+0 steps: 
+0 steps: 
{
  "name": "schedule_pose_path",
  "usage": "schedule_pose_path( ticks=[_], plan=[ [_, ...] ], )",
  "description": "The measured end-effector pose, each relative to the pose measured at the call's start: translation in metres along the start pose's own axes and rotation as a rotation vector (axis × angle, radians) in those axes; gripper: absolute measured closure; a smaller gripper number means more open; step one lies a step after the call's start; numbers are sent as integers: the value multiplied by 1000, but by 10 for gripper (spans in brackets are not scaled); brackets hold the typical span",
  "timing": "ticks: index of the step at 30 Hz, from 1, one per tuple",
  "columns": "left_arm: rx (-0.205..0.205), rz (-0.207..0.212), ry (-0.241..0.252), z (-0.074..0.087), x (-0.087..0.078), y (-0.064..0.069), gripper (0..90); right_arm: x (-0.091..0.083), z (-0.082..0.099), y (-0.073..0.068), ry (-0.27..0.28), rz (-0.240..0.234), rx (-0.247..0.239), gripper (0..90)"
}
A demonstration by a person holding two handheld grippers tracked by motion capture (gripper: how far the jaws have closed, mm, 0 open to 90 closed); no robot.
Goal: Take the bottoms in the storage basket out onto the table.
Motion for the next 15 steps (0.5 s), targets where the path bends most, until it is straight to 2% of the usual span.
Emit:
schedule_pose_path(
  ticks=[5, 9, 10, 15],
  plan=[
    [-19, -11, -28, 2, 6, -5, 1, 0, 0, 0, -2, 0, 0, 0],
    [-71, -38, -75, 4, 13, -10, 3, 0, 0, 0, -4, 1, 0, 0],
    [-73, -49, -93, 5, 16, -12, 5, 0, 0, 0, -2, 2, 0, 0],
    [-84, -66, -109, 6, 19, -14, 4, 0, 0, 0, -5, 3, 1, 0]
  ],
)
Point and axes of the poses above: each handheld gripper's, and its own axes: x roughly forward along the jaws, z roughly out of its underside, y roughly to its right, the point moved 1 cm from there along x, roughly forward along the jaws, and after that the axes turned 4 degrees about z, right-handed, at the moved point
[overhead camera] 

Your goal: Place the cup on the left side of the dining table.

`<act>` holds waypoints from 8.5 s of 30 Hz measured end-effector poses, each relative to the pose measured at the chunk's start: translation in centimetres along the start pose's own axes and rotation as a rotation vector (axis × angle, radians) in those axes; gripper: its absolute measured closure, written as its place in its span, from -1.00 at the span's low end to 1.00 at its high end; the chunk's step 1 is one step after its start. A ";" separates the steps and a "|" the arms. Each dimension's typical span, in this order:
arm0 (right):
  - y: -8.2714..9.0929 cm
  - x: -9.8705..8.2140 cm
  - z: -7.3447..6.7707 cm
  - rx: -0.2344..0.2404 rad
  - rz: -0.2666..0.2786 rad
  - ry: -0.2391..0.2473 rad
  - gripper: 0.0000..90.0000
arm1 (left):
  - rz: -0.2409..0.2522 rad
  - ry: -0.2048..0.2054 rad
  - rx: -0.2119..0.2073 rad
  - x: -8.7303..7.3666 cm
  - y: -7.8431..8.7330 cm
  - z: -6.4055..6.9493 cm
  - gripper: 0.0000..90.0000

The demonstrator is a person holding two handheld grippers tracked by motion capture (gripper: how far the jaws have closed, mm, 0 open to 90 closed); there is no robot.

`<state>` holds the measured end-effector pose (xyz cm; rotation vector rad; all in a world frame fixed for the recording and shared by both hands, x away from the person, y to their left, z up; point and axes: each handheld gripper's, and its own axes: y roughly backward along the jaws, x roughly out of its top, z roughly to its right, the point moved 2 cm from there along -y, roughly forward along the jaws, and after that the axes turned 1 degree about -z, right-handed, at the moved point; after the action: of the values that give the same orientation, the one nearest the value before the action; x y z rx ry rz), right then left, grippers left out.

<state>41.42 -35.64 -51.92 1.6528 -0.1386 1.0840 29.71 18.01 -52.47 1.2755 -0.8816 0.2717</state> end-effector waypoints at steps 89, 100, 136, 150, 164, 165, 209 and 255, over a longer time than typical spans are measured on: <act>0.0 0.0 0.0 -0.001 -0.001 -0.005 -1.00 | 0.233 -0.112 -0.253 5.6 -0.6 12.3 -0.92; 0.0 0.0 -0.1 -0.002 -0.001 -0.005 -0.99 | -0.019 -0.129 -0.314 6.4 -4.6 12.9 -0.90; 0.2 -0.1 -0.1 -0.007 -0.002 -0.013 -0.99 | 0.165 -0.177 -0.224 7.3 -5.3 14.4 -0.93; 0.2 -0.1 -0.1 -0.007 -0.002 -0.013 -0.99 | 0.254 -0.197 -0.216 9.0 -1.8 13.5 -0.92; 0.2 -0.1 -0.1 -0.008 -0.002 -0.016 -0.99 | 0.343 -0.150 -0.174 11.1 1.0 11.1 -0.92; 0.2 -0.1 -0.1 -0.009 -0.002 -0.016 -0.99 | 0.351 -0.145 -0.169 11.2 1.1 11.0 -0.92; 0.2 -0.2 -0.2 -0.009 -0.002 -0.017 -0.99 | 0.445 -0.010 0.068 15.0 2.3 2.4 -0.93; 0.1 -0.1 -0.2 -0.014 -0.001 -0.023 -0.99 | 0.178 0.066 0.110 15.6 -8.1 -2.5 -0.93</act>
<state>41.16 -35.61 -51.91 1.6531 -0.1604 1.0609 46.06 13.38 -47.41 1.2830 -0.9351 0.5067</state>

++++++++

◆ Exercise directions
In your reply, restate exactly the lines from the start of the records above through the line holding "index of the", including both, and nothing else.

◆ Reply to the task
+0 steps: 
+0 steps: 
{
  "name": "schedule_pose_path",
  "usage": "schedule_pose_path( ticks=[_], plan=[ [_, ...] ], )",
  "description": "The measured end-effector pose, each relative to the pose measured at the call's start: translation in metres along the start pose's own axes and rotation as a rotation vector (axis × angle, radians) in those axes; gripper: absolute measured closure; a smaller gripper number means more open; step one lies a step after the call's start; numbers are sent as integers: the value multiplied by 1000, but by 10 for gripper (spans in brackets are not scaled); brackets hold the typical span",
  "timing": "ticks: index of the step at 30 Hz, from 1, one per tuple",

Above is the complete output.